TASK DESCRIPTION ::
The records below are to be transcribed word for word.

Items from a dataset

--- START ---

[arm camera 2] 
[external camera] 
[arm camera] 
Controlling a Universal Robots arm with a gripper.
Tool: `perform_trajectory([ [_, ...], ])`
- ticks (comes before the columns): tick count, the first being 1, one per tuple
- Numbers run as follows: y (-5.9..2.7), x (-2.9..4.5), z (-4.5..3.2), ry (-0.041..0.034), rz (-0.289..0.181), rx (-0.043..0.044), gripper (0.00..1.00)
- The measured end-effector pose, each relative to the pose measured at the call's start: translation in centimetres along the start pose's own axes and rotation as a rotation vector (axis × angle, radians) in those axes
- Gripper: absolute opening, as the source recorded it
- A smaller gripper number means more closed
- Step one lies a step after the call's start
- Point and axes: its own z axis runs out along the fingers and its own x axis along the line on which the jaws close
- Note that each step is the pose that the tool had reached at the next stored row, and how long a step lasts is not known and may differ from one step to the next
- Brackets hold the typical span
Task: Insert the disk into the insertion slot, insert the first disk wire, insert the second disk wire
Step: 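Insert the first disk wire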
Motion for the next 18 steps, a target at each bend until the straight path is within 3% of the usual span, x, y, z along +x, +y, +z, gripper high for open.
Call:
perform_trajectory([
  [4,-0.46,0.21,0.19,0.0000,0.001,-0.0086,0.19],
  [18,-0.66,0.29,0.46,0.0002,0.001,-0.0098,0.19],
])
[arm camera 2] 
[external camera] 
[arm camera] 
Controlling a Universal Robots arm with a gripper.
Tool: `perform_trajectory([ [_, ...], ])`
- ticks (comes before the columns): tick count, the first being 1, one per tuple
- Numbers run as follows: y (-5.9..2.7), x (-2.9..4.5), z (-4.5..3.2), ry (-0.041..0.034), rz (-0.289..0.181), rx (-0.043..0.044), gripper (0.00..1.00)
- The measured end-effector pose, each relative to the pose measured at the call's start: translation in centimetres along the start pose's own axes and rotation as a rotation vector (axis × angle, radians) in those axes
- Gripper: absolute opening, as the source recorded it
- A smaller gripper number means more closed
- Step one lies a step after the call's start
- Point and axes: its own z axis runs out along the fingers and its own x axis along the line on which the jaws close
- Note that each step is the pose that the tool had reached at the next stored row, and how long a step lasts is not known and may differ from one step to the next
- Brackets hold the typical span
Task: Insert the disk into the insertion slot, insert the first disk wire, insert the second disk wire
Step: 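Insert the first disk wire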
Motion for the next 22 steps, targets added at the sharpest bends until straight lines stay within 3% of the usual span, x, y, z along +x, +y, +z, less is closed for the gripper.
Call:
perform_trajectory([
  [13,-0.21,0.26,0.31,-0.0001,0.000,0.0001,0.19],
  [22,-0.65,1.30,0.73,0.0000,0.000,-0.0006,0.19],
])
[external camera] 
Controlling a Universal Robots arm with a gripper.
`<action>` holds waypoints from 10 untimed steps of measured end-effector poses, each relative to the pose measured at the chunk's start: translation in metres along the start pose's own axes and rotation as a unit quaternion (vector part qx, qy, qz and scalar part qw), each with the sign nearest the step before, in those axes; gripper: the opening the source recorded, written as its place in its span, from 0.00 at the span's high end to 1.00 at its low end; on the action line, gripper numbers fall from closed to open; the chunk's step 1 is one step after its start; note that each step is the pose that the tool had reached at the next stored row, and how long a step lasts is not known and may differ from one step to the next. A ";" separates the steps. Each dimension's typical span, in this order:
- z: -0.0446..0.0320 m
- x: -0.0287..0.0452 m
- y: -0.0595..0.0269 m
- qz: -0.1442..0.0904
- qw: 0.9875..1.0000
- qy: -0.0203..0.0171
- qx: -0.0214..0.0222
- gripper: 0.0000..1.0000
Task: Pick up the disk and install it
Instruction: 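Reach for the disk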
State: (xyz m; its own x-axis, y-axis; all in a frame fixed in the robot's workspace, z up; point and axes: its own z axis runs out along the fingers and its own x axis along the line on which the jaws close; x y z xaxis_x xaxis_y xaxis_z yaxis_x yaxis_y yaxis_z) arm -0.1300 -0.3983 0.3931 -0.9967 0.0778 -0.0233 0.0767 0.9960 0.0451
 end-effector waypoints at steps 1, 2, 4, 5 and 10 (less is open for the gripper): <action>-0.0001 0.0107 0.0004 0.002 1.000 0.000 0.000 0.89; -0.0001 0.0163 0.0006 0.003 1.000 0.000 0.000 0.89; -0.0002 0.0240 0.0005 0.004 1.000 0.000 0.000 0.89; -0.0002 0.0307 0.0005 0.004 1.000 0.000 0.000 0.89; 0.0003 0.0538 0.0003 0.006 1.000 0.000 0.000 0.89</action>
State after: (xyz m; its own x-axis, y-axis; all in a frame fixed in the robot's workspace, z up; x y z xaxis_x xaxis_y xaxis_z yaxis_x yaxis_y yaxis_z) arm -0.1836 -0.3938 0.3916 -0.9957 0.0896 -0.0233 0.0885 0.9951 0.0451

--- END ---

RESULT FOR THIS EXERCISE ::
[arm camera 2] 
[external camera] 
[arm camera] 
Controlling a Universal Robots arm with a gripper.
Tool: `perform_trajectory([ [_, ...], ])`
- ticks (comes before the columns): tick count, the first being 1, one per tuple
- Numbers run as follows: y (-5.9..2.7), x (-2.9..4.5), z (-4.5..3.2), ry (-0.041..0.034), rz (-0.289..0.181), rx (-0.043..0.044), gripper (0.00..1.00)
- The measured end-effector pose, each relative to the pose measured at the call's start: translation in centimetres along the start pose's own axes and rotation as a rotation vector (axis × angle, radians) in those axes
- Gripper: absolute opening, as the source recorded it
- A smaller gripper number means more closed
- Step one lies a step after the call's start
- Point and axes: its own z axis runs out along the fingers and its own x axis along the line on which the jaws close
- Note that each step is the pose that the tool had reached at the next stored row, and how long a step lasts is not known and may differ from one step to the next
- Brackets hold the typical span
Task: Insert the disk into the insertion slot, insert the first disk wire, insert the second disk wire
Step: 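Insert the first disk wire
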Motion for the next 18 steps, a target at each bend until the straight path is within 3% of the usual span, x, y, z along +x, +y, +z, gripper high for open.
Call:
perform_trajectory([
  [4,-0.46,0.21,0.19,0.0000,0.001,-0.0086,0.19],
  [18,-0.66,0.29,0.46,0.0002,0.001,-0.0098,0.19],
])
[arm camera 2] 
[external camera] 
[arm camera] 
Controlling a Universal Robots arm with a gripper.
Tool: `perform_trajectory([ [_, ...], ])`
- ticks (comes before the columns): tick count, the first being 1, one per tuple
- Numbers run as follows: y (-5.9..2.7), x (-2.9..4.5), z (-4.5..3.2), ry (-0.041..0.034), rz (-0.289..0.181), rx (-0.043..0.044), gripper (0.00..1.00)
- The measured end-effector pose, each relative to the pose measured at the call's start: translation in centimetres along the start pose's own axes and rotation as a rotation vector (axis × angle, radians) in those axes
- Gripper: absolute opening, as the source recorded it
- A smaller gripper number means more closed
- Step one lies a step after the call's start
- Point and axes: its own z axis runs out along the fingers and its own x axis along the line on which the jaws close
- Note that each step is the pose that the tool had reached at the next stored row, and how long a step lasts is not known and may differ from one step to the next
- Brackets hold the typical span
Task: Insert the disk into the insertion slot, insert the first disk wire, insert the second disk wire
Step: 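Insert the first disk wire
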Motion for the next 22 steps, targets added at the sharpest bends until straight lines stay within 3% of the usual span, x, y, z along +x, +y, +z, less is closed for the gripper.
Call:
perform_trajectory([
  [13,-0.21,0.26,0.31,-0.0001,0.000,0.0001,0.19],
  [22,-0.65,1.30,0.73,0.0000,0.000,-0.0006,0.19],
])
[external camera] 
Controlling a Universal Robots arm with a gripper.
`<action>` holds waypoints from 10 untimed steps of measured end-effector poses, each relative to the pose measured at the chunk's start: translation in metres along the start pose's own axes and rotation as a unit quaternion (vector part qx, qy, qz and scalar part qw), each with the sign nearest the step before, in those axes; gripper: the opening the source recorded, written as its place in its span, from 0.00 at the span's high end to 1.00 at its low end; on the action line, gripper numbers fall from closed to open; the chunk's step 1 is one step after its start; note that each step is the pose that the tool had reached at the next stored row, and how long a step lasts is not known and may differ from one step to the next. A ";" separates the steps. Each dimension's typical span, in this order:
- z: -0.0446..0.0320 m
- x: -0.0287..0.0452 m
- y: -0.0595..0.0269 m
- qz: -0.1442..0.0904
- qw: 0.9875..1.0000
- qy: -0.0203..0.0171
- qx: -0.0214..0.0222
- gripper: 0.0000..1.0000
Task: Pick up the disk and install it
Instruction: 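Reach for the disk
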State: (xyz m; its own x-axis, y-axis; all in a frame fixed in the robot's workspace, z up; point and axes: its own z axis runs out along the fingers and its own x axis along the line on which the jaws close; x y z xaxis_x xaxis_y xaxis_z yaxis_x yaxis_y yaxis_z) arm -0.1300 -0.3983 0.3931 -0.9967 0.0778 -0.0233 0.0767 0.9960 0.0451
 end-effector waypoints at steps 1, 2, 4, 5 and 10 (less is open for the gripper): <action>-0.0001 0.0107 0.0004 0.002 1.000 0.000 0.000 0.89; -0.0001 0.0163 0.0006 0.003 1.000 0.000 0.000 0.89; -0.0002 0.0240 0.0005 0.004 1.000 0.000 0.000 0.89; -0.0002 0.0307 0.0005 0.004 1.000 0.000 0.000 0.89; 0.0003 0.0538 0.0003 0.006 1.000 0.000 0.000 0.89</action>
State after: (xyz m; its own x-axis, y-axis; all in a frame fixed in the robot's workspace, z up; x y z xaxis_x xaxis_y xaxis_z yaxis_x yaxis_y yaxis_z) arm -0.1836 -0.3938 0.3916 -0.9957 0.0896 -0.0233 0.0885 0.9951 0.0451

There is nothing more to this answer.